0
votes

Writing my own Delphi VCL component inherited from TComponent with a bunch of properties, that must be unique to component's owner form. When I copy component from one form to another (with simple Ctrl+C, Ctrl-V) all properties are copied too. Any ideas on where (or how) I can handle copying or pasting the component on form and clear copied values (or set them to default)? For now I ended up with the idea of keeping component's owner form name (or other unique property) in the special component property and compare it with actual owner name in component's Loaded method. Maybe there is a more elegant or simpler way?

1
Don't think you can do this. Streaming doesn't distinguish that the data is going to the clipboard rather than any other destination.David Heffernan
Copy/paste means make a copy and paste it over here. If that's not what you want to happen, don't copy and paste. Drop a new component on the other form from the palette instead, which creates a new one with the default properties set. It doesn't make sense to try to copy without copying. If you put a completed form on a copy machine and press copy, you don't get a new blank form out of the machine, you get a copy of the already completed form. Why would you expect copying a component from one form to another to be any different? It's still a copy.Ken White
I believe OP is trying to control which properties are being copied to the new copy of the said component and which not. I'm not sure if this can even be done. By the way how does Delphi perform a task of copying a component? I'm guessing that first it needs to call default constructor of that component and after that it copies the properties from old component. So how is this done? If perhaps Delphi is relying on component's Assign method then I guess that by making custom Assign method might perhaps offer some control of which properties are being copied and which not.SilverWarior
@KenWhite Ok, is there a way to forbid component copy? To force user to drop a new component.zrocker
@SilverWarior you're right about constructor, but on Assign - no, Delphi not calling it at all. Delphi calling constructor, then somehow copying properties and then calls the other methods of the component (like Loaded).zrocker

1 Answers

0
votes

Found a solution myself. This is a kind of hack, but nonetheless it works.

First of all, when we copy the component, Delphi only copies the published properties - they are written in dfm file. It is more correct to say that Delphi will copy the implementation of the component in dfm format. You can easily verify this by copying the component and pasting it into Notepad. So now we can use the clipboard to analyze it in the newly pasted instance of our component and decide whether to clear the properties or not (or do something else).
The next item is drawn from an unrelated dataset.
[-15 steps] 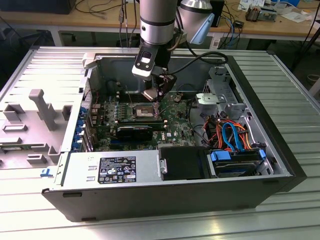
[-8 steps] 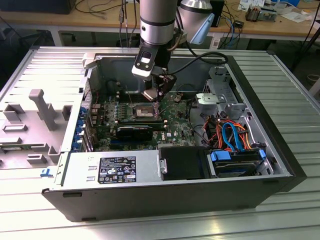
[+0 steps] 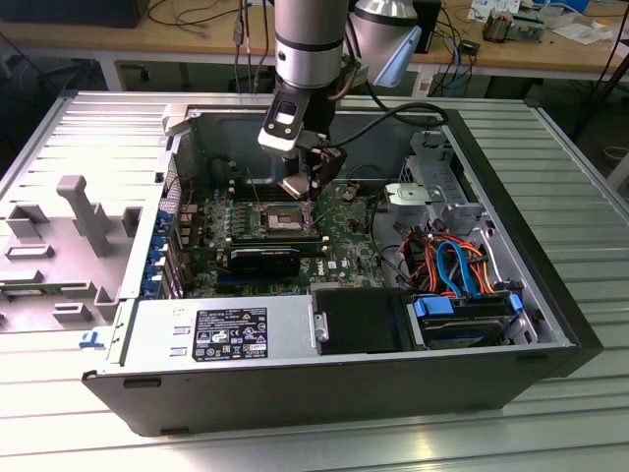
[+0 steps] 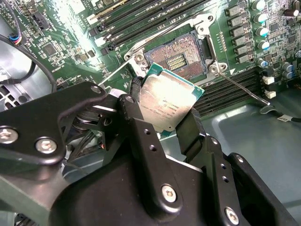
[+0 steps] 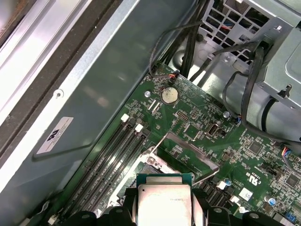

A small example of such a check - a procedure that analyzes the values ​​in the clipboard for compliance with the current component:

function CheckClipboard:boolean;
begin
 try
  if (pos('object', Clipboard.AsText) <> 0)
    and (pos('object', Clipboard.AsText) < pos('TComponent', Clipboard.AsText))
    and (pos('TComponent', Clipboard.AsText) < pos(#13#10, Clipboard.AsText))
    and (pos(#13#10, Clipboard.AsText) < pos('end', Clipboard.AsText))
    and (TForm(Owner).Showing) then //This is for the function to not execute when the owner form is created or opened
       Result:=true
  else
    Result := false;
 except
  on E : Exception do
  begin
   MessageDlg('Clipboard error: '+E.Message, mtError, mbOKCancel, 0);
   Result := false;
  end;
 end;
end;

It returns true when the clipboard contains such a component, and false if not. I use it in Loaded method of my component.